Michelle Parker's Family files first petition under Florida’s ‘Grandparents’ Rights’ law

Posted Nov. 17, 2015

ORANGE COUNTY, Fla. — It has been four years since Yvonne Stewart’s daughter Michelle Parker disappeared.

In the wake of her disappearance Stewart’s son-in-law stopped letting her see her grandchildren.

On Tuesday, Stewart and her family filed the first petition under Florida’s “Grandparents' Rights” law, seeking to have visitation with her grandchildren .

Courts have traditionally left parent’s the right to control access to their children, but Florida’s new law opens up access to a select group of grandparents.
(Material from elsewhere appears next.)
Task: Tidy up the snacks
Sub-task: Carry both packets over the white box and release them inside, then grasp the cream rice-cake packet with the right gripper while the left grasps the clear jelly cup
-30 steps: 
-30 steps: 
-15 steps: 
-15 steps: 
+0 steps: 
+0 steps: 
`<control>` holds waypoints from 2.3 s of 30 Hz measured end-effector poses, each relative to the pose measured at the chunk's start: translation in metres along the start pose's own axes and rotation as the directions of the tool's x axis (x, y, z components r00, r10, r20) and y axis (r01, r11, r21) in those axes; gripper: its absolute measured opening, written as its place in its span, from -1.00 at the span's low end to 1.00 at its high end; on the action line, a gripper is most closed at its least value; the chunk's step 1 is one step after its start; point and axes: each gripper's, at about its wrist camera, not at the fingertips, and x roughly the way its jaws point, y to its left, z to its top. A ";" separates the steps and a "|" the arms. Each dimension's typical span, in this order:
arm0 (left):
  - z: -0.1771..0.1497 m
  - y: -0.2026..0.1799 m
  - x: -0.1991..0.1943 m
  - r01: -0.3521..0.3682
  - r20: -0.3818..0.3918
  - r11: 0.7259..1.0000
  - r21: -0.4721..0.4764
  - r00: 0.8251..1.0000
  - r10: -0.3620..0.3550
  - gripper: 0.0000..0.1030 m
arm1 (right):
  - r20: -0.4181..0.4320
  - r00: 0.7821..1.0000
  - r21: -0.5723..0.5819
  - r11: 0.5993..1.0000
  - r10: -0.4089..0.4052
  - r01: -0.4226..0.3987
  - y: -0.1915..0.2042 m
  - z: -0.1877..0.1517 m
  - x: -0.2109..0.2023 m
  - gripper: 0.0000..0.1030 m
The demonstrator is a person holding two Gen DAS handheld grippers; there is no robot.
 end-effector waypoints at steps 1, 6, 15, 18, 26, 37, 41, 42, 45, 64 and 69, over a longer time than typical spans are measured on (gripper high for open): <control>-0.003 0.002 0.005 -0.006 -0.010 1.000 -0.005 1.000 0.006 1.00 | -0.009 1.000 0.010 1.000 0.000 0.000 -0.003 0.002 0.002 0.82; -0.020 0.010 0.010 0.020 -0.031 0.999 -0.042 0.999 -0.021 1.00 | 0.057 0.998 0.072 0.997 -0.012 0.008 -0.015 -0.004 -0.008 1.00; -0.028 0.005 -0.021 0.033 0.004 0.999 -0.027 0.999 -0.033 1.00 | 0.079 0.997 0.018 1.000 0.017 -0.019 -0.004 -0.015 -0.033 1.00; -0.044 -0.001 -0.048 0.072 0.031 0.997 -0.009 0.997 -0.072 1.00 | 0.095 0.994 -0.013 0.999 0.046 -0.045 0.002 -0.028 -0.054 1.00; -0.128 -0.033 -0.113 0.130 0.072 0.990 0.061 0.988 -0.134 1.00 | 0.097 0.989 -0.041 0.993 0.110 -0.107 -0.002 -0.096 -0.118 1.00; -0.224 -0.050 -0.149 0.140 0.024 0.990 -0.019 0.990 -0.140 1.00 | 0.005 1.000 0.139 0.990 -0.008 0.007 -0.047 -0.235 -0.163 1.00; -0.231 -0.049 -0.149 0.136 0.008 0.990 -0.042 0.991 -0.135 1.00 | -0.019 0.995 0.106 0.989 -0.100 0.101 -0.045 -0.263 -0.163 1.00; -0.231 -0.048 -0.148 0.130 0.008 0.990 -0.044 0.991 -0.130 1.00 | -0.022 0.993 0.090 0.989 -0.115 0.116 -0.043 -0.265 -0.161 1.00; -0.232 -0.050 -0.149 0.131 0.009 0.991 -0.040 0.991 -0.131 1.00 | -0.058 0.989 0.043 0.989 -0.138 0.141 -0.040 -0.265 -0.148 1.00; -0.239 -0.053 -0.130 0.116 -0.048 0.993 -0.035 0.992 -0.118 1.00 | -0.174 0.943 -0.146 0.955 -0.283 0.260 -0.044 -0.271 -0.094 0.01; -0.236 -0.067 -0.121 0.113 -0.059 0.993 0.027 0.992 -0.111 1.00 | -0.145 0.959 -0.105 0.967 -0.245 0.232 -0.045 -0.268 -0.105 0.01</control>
The law, which was almost tailor-made to Stewart’s situation, requires one parent to be dead, missing or in a vegetative state. The other parent must be a convicted felon or someone who shows signs of violence.

Parker has been declared legally dead. Parker's husband was convicted in 2000 of felony domestic violence against his wife from a different marriage.

From here, there will be a hearing on Stewart’s petition, then mediation, and if an agreement isn’t reached there will be a trial and a judge will make the final decision.

The process isn’t about driving a wedge between her grandchildren and their father, it’s about being able to see them and them being able to see her, Stewart said.

“It must be really hard on them, it must be,” she said. “But yet, they were so blissfully innocent at the time, they were so young.”